#### [What you are asked to do]
Copy each line below in which the string "teal" appears.

#### [Records supplied]

┌──

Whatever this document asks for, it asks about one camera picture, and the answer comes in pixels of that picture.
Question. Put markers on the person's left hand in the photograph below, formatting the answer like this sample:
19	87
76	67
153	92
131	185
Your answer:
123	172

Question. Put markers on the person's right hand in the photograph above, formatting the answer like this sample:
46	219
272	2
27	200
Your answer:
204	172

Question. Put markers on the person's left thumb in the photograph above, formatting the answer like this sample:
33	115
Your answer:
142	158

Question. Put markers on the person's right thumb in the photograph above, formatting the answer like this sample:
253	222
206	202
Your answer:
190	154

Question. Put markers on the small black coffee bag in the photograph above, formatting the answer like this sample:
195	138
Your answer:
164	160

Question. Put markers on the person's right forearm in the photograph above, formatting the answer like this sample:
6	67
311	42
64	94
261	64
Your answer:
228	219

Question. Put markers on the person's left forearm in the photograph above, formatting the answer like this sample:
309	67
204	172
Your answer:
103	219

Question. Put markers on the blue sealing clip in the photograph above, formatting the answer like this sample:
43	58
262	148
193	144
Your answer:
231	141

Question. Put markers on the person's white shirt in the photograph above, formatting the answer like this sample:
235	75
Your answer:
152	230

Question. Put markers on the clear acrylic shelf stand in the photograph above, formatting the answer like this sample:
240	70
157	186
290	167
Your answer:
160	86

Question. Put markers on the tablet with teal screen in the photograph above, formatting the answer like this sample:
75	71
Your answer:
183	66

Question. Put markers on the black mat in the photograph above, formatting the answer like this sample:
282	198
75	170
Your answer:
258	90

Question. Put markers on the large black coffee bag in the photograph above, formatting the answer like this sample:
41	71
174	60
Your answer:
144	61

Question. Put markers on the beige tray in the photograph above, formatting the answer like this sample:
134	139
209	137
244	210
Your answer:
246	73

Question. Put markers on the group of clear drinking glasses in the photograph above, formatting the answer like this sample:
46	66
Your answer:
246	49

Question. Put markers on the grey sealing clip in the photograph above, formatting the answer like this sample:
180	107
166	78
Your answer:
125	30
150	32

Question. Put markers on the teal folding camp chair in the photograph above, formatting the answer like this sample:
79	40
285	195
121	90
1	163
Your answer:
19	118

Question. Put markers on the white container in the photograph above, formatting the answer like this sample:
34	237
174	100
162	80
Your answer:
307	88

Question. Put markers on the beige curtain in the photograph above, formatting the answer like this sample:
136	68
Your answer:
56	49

└──

#### [Written solution]
Question. Put markers on the tablet with teal screen in the photograph above, formatting the answer like this sample:
Question. Put markers on the teal folding camp chair in the photograph above, formatting the answer like this sample:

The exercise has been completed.